A screw steamer or screw steamship is an old term for a steamship or steamboat powered by a steam engine, using one or more propellers (also known as screws) to propel it through the water. Such a ship was also known as an "iron screw steam ship".

In the 19th century, this designation was normally used in contradistinction to the paddle steamer, a still earlier form of steamship that was largely, but not entirely, superseded by the screw steamer.
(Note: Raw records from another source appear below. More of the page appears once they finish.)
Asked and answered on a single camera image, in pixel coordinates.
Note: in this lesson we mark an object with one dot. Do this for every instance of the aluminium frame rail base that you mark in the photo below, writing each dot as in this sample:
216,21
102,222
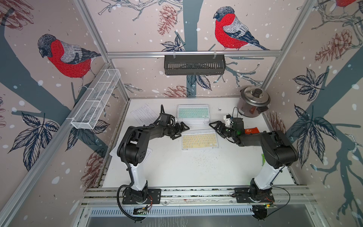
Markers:
195,196

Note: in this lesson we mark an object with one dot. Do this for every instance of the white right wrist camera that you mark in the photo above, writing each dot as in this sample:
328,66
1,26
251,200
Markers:
228,120

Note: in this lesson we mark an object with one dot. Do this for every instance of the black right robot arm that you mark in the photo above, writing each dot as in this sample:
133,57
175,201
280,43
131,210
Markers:
278,152

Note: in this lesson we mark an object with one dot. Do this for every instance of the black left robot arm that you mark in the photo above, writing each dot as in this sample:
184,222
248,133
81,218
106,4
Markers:
133,149

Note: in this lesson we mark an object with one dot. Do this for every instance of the green small packet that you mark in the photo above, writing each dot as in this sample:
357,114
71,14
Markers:
263,159

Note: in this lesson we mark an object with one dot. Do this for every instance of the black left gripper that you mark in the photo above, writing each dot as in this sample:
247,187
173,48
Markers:
178,131

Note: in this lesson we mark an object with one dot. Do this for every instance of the red small packet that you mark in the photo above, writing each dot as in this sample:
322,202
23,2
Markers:
252,130

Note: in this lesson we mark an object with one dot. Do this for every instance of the black hanging wire basket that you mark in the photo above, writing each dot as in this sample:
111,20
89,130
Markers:
206,64

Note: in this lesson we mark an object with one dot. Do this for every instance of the steel rice cooker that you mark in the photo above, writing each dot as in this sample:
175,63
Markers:
253,101

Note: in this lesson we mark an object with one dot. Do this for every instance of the white wire mesh basket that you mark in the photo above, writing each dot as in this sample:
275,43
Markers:
91,110

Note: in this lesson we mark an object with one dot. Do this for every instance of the white keyboard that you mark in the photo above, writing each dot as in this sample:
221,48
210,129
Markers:
144,115
116,151

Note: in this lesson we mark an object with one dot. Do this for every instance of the green keyboard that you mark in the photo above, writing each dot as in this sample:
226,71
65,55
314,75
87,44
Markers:
195,114

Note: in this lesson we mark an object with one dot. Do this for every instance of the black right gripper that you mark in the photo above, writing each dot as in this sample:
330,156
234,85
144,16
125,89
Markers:
218,127
Many famous ships were screw steamers, including the RMS Titanic and RMS Lusitania. These massive leviathans had three or four propellers. Ships under two hundred meters in length usually only had two or one propellers.

Development
Following a number of smaller experimental boats and ships in the mid and late 1830s, the first screw powered ocean-going ship was the British SS Archimedes of 1839, using a propellor designed by Francis Smith based on his 1835 patent.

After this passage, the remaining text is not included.